▸ Prompt
Restate, word for word and with no pictures, the stretch of lines in the data below that begins at the line with "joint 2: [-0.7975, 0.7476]" and ends at the line with "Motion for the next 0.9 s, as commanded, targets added", inclusive.

Source records:
********

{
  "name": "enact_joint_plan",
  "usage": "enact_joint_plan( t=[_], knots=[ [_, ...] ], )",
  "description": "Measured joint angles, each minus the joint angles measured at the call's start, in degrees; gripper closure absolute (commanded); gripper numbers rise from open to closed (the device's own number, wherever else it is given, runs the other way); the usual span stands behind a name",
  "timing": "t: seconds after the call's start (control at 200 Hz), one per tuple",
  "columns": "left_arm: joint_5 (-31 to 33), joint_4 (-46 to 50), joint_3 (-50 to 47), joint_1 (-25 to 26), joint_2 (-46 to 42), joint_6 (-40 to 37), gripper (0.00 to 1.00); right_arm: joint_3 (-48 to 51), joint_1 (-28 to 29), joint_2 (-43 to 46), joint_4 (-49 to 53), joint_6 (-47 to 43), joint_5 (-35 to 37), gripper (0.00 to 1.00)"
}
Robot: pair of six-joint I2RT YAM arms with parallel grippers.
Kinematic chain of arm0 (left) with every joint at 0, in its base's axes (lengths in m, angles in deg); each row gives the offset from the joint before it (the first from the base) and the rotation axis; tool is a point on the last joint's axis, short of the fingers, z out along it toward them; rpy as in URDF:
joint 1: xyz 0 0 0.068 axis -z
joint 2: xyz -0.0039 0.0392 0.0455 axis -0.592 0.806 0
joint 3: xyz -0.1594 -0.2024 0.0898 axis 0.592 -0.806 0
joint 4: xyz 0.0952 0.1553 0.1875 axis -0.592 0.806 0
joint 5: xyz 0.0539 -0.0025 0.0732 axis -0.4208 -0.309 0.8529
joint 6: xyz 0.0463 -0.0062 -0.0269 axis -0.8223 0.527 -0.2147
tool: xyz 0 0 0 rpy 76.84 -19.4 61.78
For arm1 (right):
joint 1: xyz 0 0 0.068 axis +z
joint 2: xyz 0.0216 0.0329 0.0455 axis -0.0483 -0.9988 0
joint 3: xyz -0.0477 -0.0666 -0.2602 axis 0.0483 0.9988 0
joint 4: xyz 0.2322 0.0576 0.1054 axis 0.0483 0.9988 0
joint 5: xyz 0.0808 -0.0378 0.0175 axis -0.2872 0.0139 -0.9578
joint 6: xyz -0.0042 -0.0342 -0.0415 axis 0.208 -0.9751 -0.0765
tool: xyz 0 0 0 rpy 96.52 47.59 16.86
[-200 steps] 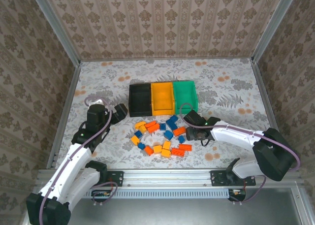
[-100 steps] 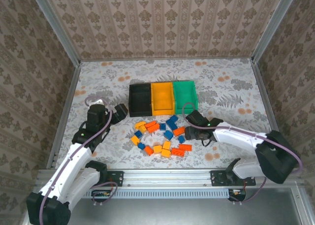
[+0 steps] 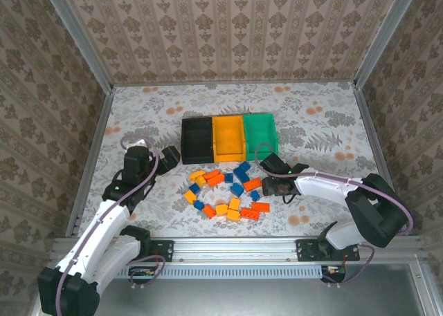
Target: Sort the legos into containers by color
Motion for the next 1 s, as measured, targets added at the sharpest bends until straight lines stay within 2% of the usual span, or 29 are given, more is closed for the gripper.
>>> enact_joint_plan(
  t=[0.225,0.37,0.49,0.6,0.905,1.0],
  knots=[
    [0.0,-0.2,-0.3,0.0,0.5,0.0,0.00,-0.5,-0.6,-0.5,-0.3,0.1,0.1,0.70],
    [0.0,-0.2,-0.3,0.0,0.5,0.0,0.00,-1.5,-0.6,0.7,-0.1,-0.5,-1.3,0.80],
    [0.0,-0.2,-0.3,0.0,0.6,0.0,0.00,-6.3,-0.7,4.0,2.1,-1.8,-1.7,0.80],
    [0.0,-0.2,-0.3,0.5,1.6,0.0,0.00,-14.2,-1.6,3.1,2.0,-2.7,-1.6,0.80],
    [-0.9,5.1,0.4,1.3,5.2,0.0,0.07,-30.9,-7.1,-17.2,-1.3,-3.3,0.1,0.75],
    [-1.4,5.2,0.4,2.1,5.2,0.0,0.08,-34.3,-8.3,-21.7,-0.8,-3.3,0.7,0.66]
  ],
)
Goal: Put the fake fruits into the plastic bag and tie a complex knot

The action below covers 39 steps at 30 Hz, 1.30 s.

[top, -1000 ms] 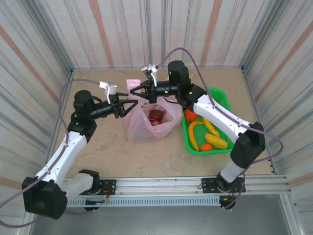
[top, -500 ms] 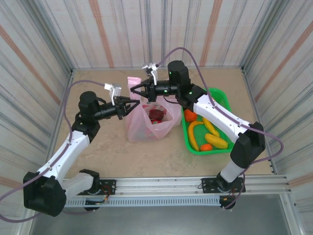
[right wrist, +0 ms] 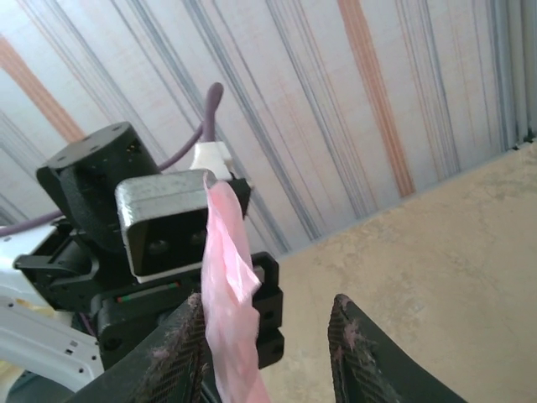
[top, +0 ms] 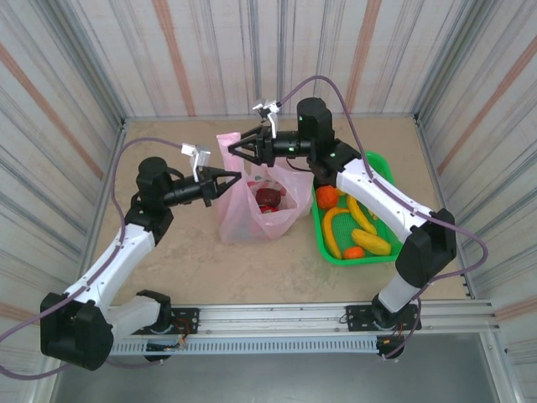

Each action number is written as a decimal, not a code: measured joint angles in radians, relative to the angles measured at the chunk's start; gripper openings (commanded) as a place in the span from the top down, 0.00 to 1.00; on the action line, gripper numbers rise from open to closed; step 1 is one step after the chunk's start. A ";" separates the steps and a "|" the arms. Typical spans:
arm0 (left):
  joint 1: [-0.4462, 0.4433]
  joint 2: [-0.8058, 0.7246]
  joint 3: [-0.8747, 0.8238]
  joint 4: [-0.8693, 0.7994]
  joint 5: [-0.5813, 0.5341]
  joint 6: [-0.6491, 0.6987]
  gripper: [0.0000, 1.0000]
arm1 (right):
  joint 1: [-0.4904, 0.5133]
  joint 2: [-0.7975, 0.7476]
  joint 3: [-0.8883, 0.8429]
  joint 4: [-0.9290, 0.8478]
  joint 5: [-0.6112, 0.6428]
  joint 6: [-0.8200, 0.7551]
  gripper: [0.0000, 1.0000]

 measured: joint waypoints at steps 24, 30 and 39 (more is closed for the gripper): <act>0.000 0.015 0.094 -0.074 -0.027 0.033 0.55 | 0.017 0.026 0.047 0.011 -0.023 -0.001 1.00; 0.000 0.021 0.167 -0.104 -0.049 0.046 0.68 | 0.026 0.026 0.047 0.000 -0.009 -0.005 1.00; 0.000 0.037 0.164 -0.121 -0.060 0.061 0.93 | 0.030 0.024 0.047 -0.007 0.015 -0.006 1.00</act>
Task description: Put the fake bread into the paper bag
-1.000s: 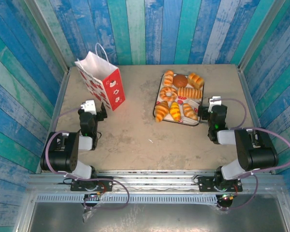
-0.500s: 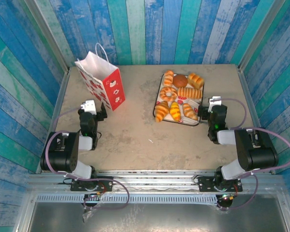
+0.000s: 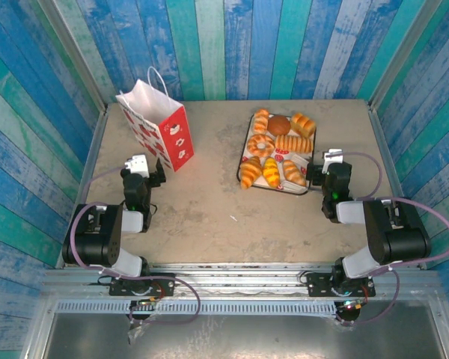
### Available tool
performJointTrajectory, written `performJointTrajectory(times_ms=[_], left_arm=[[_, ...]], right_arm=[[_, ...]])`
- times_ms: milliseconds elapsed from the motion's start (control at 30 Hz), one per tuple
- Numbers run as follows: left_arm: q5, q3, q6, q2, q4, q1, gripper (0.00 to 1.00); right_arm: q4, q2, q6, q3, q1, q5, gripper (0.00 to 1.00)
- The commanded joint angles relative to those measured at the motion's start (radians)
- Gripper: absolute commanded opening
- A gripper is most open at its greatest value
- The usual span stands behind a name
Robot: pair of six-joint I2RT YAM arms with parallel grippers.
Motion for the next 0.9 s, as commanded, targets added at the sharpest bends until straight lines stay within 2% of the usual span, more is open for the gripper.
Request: performJointTrajectory(times_ms=[0,67,100,233,333,533,633,700,867], left_arm=[[-0.091,-0.023,-0.033,-0.159,-0.065,-0.004,0.94],[-0.113,-0.024,-0.067,-0.308,-0.186,-0.004,0.94],[-0.113,-0.019,-0.086,-0.363,-0.228,-0.004,0.94],[-0.163,0.077,-0.308,-0.481,-0.52,-0.004,0.94],[-0.06,0.11,-0.393,-0.525,-0.602,-0.004,0.94],[0.129,0.179,-0.482,-0.625,-0.885,-0.004,0.94],[0.233,0.132,-0.541,-0.677,-0.931,-0.014,0.94],[0.275,0.086,-0.589,-0.704,-0.918,-0.036,0.94],[0.285,-0.003,-0.682,-0.694,-0.831,-0.146,0.94]], right_arm=[[-0.034,-0.074,-0.015,0.017,-0.004,-0.002,1.0],[-0.207,-0.185,-0.019,0.06,-0.003,-0.02,1.0],[-0.234,-0.222,-0.021,0.066,-0.004,-0.03,1.0],[-0.413,-0.333,0.004,0.13,-0.004,-0.034,1.0],[-0.558,-0.376,0.042,0.197,-0.003,-0.046,1.0],[-1.042,-0.407,0.188,0.434,-0.004,-0.071,1.0],[-1.277,-0.404,0.19,0.559,-0.003,-0.152,1.0],[-1.398,-0.404,0.178,0.616,-0.003,-0.163,1.0],[-1.549,-0.417,0.153,0.65,-0.003,-0.162,1.0]])
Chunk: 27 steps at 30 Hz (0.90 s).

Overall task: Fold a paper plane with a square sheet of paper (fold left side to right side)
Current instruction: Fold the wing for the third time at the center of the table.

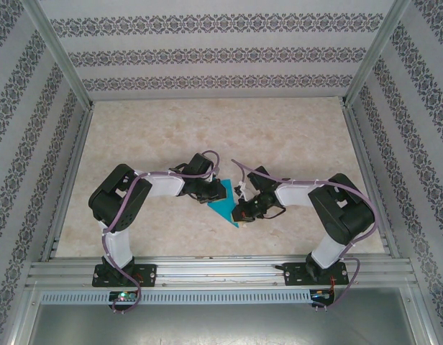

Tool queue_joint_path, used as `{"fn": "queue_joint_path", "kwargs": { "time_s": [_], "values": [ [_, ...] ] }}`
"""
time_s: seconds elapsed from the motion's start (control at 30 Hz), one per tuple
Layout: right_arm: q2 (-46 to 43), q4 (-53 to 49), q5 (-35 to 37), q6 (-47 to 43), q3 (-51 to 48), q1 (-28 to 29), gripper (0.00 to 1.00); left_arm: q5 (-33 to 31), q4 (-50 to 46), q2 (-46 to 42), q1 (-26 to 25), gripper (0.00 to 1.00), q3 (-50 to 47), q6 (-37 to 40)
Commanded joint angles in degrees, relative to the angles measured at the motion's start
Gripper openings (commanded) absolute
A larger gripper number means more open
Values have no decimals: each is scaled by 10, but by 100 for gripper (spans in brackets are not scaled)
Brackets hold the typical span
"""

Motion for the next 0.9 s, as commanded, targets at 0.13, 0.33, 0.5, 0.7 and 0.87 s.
{"fn": "queue_joint_path", "kwargs": {
  "time_s": [0.13,0.33,0.5,0.7,0.87],
  "values": [
    [-17,-97,13,-10,-42,16,0,-51,-45,18,8,15,-23,-2],
    [-39,-112,15,-10,-54,16,0,-51,-46,17,8,15,-23,0],
    [-86,-133,12,-9,-53,14,0,-50,-46,14,8,15,-22,1],
    [-144,-108,-41,4,-52,-22,0,-48,-45,13,8,15,-19,4],
    [-129,-10,-56,52,-34,-28,0,-46,-43,13,8,15,-19,4]
  ]
}}
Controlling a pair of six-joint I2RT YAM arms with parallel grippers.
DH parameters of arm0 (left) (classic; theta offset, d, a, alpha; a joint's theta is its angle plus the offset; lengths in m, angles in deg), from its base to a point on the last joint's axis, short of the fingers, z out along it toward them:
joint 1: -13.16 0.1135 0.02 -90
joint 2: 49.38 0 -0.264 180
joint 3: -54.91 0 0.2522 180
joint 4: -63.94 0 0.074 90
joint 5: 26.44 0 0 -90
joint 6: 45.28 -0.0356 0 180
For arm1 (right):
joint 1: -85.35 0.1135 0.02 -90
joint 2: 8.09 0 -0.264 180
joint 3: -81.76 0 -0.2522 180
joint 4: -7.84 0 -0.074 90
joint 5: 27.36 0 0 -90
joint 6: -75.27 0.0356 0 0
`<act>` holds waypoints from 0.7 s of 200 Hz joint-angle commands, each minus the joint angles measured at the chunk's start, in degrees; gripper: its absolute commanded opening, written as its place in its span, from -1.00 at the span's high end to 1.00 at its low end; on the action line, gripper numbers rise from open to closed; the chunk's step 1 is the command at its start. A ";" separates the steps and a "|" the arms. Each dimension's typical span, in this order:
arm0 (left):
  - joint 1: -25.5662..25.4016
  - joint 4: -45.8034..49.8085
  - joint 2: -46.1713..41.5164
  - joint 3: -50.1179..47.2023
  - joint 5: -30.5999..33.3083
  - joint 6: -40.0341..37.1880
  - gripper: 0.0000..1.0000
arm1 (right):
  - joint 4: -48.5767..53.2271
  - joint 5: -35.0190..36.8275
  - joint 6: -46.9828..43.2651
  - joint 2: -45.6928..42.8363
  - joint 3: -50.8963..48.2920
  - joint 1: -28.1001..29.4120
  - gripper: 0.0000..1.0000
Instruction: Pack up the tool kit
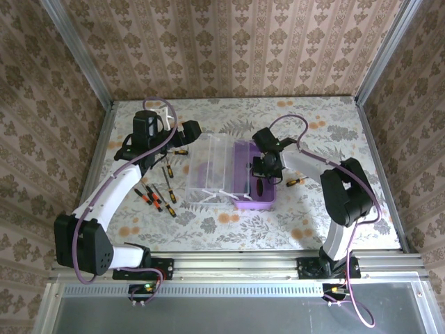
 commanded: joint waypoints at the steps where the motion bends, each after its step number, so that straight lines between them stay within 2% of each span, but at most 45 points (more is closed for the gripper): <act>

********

▸ Your solution
  joint 2: [-0.7975, 0.7476]
  joint 3: [-0.8883, 0.8429]
  joint 4: [-0.9290, 0.8478]
  joint 5: [-0.6112, 0.6428]
  joint 6: [-0.8200, 0.7551]
  gripper: [0.0000, 1.0000]

 measured: joint waypoints at steps 24, 30 and 39 (more is closed for the gripper): <act>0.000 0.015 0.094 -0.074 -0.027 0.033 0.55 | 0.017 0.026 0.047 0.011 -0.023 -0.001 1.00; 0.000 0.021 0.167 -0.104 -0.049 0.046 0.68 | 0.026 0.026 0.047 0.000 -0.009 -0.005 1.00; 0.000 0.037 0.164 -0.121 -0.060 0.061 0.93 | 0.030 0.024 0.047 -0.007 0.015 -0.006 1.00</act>
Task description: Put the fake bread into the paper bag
-1.000s: 
-0.500s: 
+0.000s: 
### Available tool
performJointTrajectory, written `performJointTrajectory(times_ms=[_], left_arm=[[_, ...]], right_arm=[[_, ...]])`
- times_ms: milliseconds elapsed from the motion's start (control at 30 Hz), one per tuple
- Numbers run as follows: left_arm: q5, q3, q6, q2, q4, q1, gripper (0.00 to 1.00); right_arm: q4, q2, q6, q3, q1, q5, gripper (0.00 to 1.00)
- The commanded joint angles relative to those measured at the motion's start (radians)
- Gripper: absolute commanded opening
- A gripper is most open at its greatest value
- The usual span stands behind a name
Robot: pair of six-joint I2RT YAM arms with parallel grippers.
Motion for the next 0.9 s, as commanded, targets added at the sharpest bends until straight lines stay within 2% of the usual span, more is open for the gripper.

For this exercise, nothing further remains.